And what do people do on VRchat? Why, they use it as a substitute for real human interaction. Why go outside and have friends when you can sit in front of the computer screen pretending to be something you aren’t, simulating real experiences you could be having in real life? Oh look watch videos and movies with your friends, walk around and talk, and whatnot. It’s quite depressing to think about, really. It’s just like what one would experience on a source game with lispy voices and nerds using Garry’s Mod as a roleplay simulator. There’s a reason people like to joke about how “we live in a cyberpunk society without the sick aesthetics”, because the depressing aspects are there without the cool aesthetics of 90s technology, but instead the bland flat material design of the 2010s. Why go outside when you can sit back, order food from grubhub or eat Hot Pockets, and maybe smoke some weed as well. Or better, you can live life as a worker drone spending the time you’re not in your office/McJob isolated in your own room.

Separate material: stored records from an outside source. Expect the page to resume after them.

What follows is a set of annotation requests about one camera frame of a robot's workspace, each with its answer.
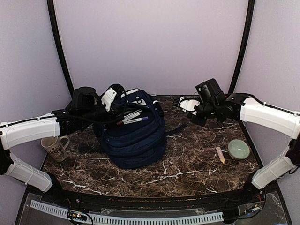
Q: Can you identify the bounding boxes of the white marker purple cap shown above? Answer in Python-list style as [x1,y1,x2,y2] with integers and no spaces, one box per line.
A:
[123,116,149,124]

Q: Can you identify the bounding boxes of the navy blue student backpack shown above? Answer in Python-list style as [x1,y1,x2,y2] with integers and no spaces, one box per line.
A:
[93,89,187,169]

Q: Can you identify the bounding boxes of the white marker red cap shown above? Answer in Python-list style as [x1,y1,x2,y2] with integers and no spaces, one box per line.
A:
[116,112,141,125]

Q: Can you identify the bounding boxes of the white marker black cap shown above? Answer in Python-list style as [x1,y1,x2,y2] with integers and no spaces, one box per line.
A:
[124,109,143,118]

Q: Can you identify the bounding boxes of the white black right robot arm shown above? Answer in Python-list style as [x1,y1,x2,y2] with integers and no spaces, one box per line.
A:
[173,78,300,203]

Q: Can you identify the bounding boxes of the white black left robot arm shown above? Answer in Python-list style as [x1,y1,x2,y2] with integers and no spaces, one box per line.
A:
[0,84,127,204]

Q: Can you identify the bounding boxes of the pale green ceramic bowl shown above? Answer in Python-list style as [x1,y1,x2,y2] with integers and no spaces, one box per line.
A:
[228,139,250,160]

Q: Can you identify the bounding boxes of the cream patterned ceramic mug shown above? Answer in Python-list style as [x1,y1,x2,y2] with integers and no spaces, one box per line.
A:
[40,136,70,162]

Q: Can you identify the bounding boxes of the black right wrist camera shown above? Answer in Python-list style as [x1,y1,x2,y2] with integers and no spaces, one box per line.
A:
[195,78,224,103]

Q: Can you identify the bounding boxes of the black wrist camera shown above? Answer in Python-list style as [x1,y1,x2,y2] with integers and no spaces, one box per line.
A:
[195,78,224,103]
[71,87,96,110]

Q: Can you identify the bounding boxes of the black front mounting rail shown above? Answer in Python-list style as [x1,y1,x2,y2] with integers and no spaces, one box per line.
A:
[25,181,277,211]

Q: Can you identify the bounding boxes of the black right corner post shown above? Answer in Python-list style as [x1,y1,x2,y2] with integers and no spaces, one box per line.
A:
[228,0,255,94]

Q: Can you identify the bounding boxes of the black corner post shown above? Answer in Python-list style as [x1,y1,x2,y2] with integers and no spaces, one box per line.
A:
[46,0,74,97]
[228,0,255,94]

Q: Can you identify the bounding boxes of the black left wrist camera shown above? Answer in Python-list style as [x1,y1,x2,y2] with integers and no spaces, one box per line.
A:
[71,87,96,110]

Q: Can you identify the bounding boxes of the grey slotted cable duct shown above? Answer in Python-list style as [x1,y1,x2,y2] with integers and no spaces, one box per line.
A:
[30,200,224,225]

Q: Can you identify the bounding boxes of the black left corner post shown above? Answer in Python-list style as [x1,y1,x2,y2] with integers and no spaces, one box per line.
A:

Sit in the basement. Sip another Monster. Eat another hot pocket. Pretend you actually have friends, that you’re that fantasy character you want to be. And that’s the truly depressing part about VRchat, it costs a ton of money to get into and the payoff isn’t going to blow your mind. All you get out of that is a bunch of nerds who couldn’t socialize in real life at their call center job or around “normies” socializing online, in a manner where voices overlap each other and everyone’s talking over each other like you’re listening to some Trent Reznor album.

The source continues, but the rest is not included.